*Activity*. The entries below are to be copied exactly, with every picture left out.

*Source data*.
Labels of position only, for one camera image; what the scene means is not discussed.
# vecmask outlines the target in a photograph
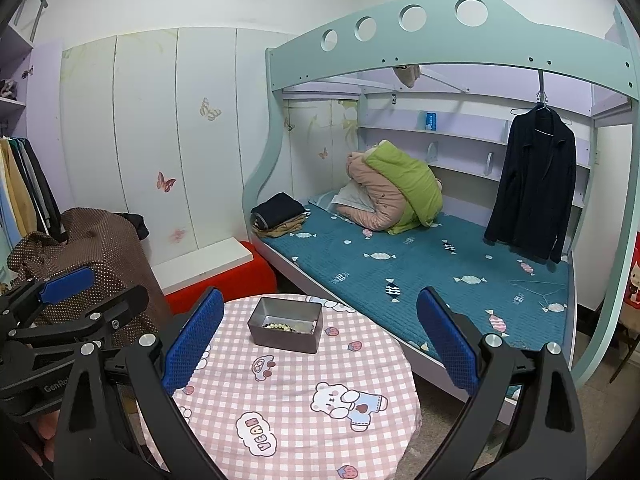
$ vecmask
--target bed frame
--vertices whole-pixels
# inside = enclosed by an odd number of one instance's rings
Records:
[[[604,306],[596,331],[580,360],[572,367],[577,387],[582,386],[600,363],[613,336],[640,221],[640,52],[632,25],[616,6],[614,17],[620,44],[588,34],[530,22],[502,0],[477,0],[488,11],[486,21],[477,27],[464,25],[456,16],[458,7],[467,0],[397,0],[364,9],[316,28],[311,32],[266,52],[270,127],[260,163],[247,181],[242,195],[242,208],[247,225],[250,211],[257,205],[258,193],[270,177],[282,146],[284,110],[283,91],[300,83],[322,80],[342,84],[347,73],[389,68],[408,64],[479,64],[499,65],[552,72],[587,81],[630,99],[633,122],[632,153],[625,213],[609,277]],[[402,26],[404,12],[422,7],[428,16],[423,28],[409,32]],[[376,20],[377,31],[369,41],[357,36],[358,24],[365,18]],[[335,31],[338,41],[327,51],[324,40]],[[252,240],[258,252],[293,283],[309,295],[344,303],[324,286],[313,280],[277,251]],[[573,365],[576,330],[576,293],[573,259],[569,288],[569,312],[564,355]],[[465,400],[466,393],[456,388],[435,359],[399,341],[414,373],[453,396]],[[505,399],[500,420],[508,423],[513,415],[514,400]]]

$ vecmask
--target teal bedsheet
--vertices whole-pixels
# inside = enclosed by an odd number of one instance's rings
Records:
[[[564,340],[569,266],[527,260],[482,240],[484,228],[440,213],[436,225],[401,235],[366,232],[313,205],[302,231],[264,241],[395,336],[433,358],[415,302],[431,285],[481,333],[539,350]]]

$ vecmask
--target pink gingham tablecloth
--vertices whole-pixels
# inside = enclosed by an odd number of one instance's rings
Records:
[[[340,303],[274,297],[324,304],[318,353],[256,346],[247,321],[260,297],[230,301],[188,386],[174,393],[191,430],[229,479],[393,478],[420,427],[400,345]]]

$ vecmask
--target chair leg
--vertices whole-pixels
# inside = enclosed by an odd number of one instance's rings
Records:
[[[622,362],[620,363],[620,366],[618,367],[618,369],[611,376],[611,378],[609,380],[609,384],[611,384],[613,381],[616,380],[616,377],[622,371],[622,368],[624,367],[626,362],[629,361],[629,359],[631,358],[633,353],[636,351],[636,348],[638,347],[638,344],[640,344],[640,335],[638,337],[636,337],[636,339],[634,339],[633,344],[629,347],[629,352],[626,353],[626,356],[625,356],[624,359],[622,359]]]

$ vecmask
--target blue gripper pad
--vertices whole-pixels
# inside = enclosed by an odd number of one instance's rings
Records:
[[[40,293],[40,301],[45,304],[58,304],[83,290],[87,290],[93,286],[94,282],[95,275],[89,267],[73,270],[45,283]]]
[[[224,314],[225,301],[214,288],[182,327],[164,358],[162,386],[170,396],[191,379]]]
[[[429,290],[418,294],[418,320],[429,336],[453,383],[470,396],[478,389],[476,354],[449,314]]]

*Your response*.
Labels of position only, for one camera image; what the scene means is not discussed.
# vecmask outlines the target in a photograph
$ vecmask
--target bed frame
--vertices whole-pixels
# inside = enclosed by an odd number of one instance's rings
Records:
[[[604,306],[596,331],[580,360],[572,367],[577,387],[582,386],[600,363],[613,336],[640,221],[640,52],[632,25],[616,6],[614,17],[620,44],[588,34],[530,22],[502,0],[477,0],[488,11],[486,21],[477,27],[464,25],[456,16],[458,7],[467,0],[397,0],[364,9],[316,28],[311,32],[266,52],[270,127],[260,163],[247,181],[242,195],[242,208],[247,225],[250,211],[257,205],[258,193],[270,177],[282,146],[284,110],[283,91],[300,83],[322,80],[342,84],[347,73],[389,68],[408,64],[479,64],[499,65],[552,72],[587,81],[630,99],[633,122],[632,153],[625,213],[609,277]],[[402,26],[404,12],[422,7],[428,16],[423,28],[409,32]],[[376,20],[377,31],[369,41],[357,36],[358,24],[365,18]],[[335,31],[338,41],[327,51],[324,40]],[[252,240],[258,252],[293,283],[309,295],[344,303],[324,286],[313,280],[277,251]],[[573,365],[576,330],[576,293],[573,259],[569,288],[569,312],[564,355]],[[465,400],[466,393],[456,388],[435,359],[399,341],[414,373],[453,396]],[[505,399],[500,420],[508,423],[513,415],[514,400]]]

$ vecmask
--target teal bedsheet
--vertices whole-pixels
# inside = enclosed by an odd number of one instance's rings
Records:
[[[564,340],[569,266],[527,260],[482,240],[484,228],[440,213],[436,225],[401,235],[366,232],[313,205],[302,231],[264,241],[395,336],[433,358],[415,302],[431,285],[481,333],[539,350]]]

$ vecmask
--target pink gingham tablecloth
--vertices whole-pixels
# inside = enclosed by an odd number of one instance's rings
Records:
[[[340,303],[274,297],[324,304],[318,353],[256,346],[247,321],[260,297],[230,301],[188,386],[174,393],[191,430],[229,479],[393,478],[420,427],[400,345]]]

$ vecmask
--target chair leg
--vertices whole-pixels
# inside = enclosed by an odd number of one instance's rings
Records:
[[[622,362],[620,363],[620,366],[618,367],[618,369],[611,376],[611,378],[609,380],[609,384],[611,384],[613,381],[616,380],[616,377],[622,371],[622,368],[624,367],[626,362],[629,361],[629,359],[631,358],[633,353],[636,351],[636,348],[638,347],[638,344],[640,344],[640,335],[638,337],[636,337],[636,339],[634,339],[633,344],[629,347],[629,352],[626,353],[626,356],[625,356],[624,359],[622,359]]]

$ vecmask
--target blue gripper pad
--vertices whole-pixels
# inside = enclosed by an odd number of one instance's rings
Records:
[[[40,293],[40,301],[45,304],[58,304],[83,290],[87,290],[93,286],[94,282],[95,275],[89,267],[73,270],[45,283]]]
[[[224,314],[225,301],[214,288],[182,327],[164,358],[162,386],[170,396],[191,379]]]
[[[429,290],[418,294],[418,320],[429,336],[453,383],[470,396],[478,389],[476,354],[449,314]]]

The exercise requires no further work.